A question for the transformer-xl model

chenxingphh / text-classification-pytorch

Most common text classification models implemented by pytorch

MIT License

9 stars 1 forks source link

A question for the transformer-xl model #1

Closed whoisltd closed 1 year ago

whoisltd commented 2 years ago

Hi @chenxingphh I don't see memory input of pre hidden state in your model. Why do you not use this? In the Transformer-xl paper, I see the author had used this.

with the text-classification task, don't need this? can you explain this to me? , thanks

chenxingphh commented 2 years ago

Hi @chenxingphh I don't see memory input of pre hidden state in your model. Why do you not use this? In the Transformer-xl paper, I see the author had used this.

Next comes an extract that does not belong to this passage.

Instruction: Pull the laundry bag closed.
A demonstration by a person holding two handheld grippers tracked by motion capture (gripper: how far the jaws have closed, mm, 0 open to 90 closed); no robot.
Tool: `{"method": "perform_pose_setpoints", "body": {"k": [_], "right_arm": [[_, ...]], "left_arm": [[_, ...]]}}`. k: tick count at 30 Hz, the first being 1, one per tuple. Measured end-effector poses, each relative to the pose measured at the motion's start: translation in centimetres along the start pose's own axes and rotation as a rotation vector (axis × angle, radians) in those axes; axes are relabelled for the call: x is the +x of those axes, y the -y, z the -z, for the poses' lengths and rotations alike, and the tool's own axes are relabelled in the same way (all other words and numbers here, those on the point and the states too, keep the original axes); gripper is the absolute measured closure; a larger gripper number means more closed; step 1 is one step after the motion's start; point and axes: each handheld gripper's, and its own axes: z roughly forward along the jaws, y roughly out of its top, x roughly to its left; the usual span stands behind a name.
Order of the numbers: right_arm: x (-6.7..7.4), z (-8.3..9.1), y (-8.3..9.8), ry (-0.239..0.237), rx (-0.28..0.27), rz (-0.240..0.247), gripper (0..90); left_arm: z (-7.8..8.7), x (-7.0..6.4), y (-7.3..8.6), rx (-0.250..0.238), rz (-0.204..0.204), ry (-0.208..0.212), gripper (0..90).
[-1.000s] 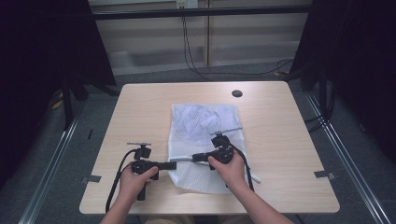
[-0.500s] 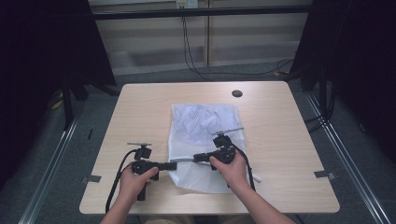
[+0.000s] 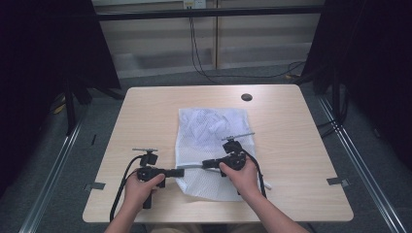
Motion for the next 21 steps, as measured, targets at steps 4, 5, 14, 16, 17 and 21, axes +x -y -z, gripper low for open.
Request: {"method": "perform_pose_setpoints", "body": {"k": [4, 5, 14, 16, 17, 21], "right_arm": [[-0.35, 0.39, 0.02, 0.015, -0.003, -0.005, 86.9], [-0.35, 0.39, 0.02, 0.015, -0.003, -0.005, 86.9], [-0.66, 0.76, 0.11, 0.014, -0.005, -0.009, 86.8], [-0.68, 0.78, 0.12, 0.013, -0.004, -0.01, 86.8], [-0.68, 0.81, 0.12, 0.013, -0.004, -0.009, 86.8], [-0.72, 0.92, 0.14, 0.021, -0.001, -0.001, 86.8]], "left_arm": [[0.39, 0.27, -0.08, 0.003, -0.013, -0.018, 88.0], [0.39, 0.27, -0.08, 0.003, -0.013, -0.018, 88.0], [0.27, 0.19, -0.04, 0.002, -0.012, -0.016, 88.0], [0.29, 0.2, -0.04, 0.005, -0.017, -0.016, 87.9], [0.29, 0.21, -0.05, 0.005, -0.016, -0.015, 88.0], [0.33, 0.2, -0.02, 0.003, -0.011, -0.025, 88.0]]}}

with the text-classification task, don't need this? can you explain this to me? , thanks

The reason Transformer-XL uses the pre hidden state is that the input in machine translation datasets is usually long, for example, it can be a paragraph, so the context alignment is expanded by using the pre hidden state. In this case, the input lengths are all short, so it is not needed.

whoisltd commented 2 years ago

thanks for your answer 🙌

whoisltd commented 2 years ago

Hello again!!! @chenxingphh I see your relative position embedding in your transformer xl is different from the author code. And when if I use memory from pre-segment, the loss will not reduce. Can you explain this? I was getting into trouble when building this model with TensorFlow :( Thanks!!!

chenxingphh commented 2 years ago

Hello again!!! @chenxingphh I see your relative position embedding in your transformer xl is different from the author code. And when if I use memory from pre-segment, the loss will not reduce. Can you explain this? I was getting into trouble when building this model with TensorFlow :( Thanks!!!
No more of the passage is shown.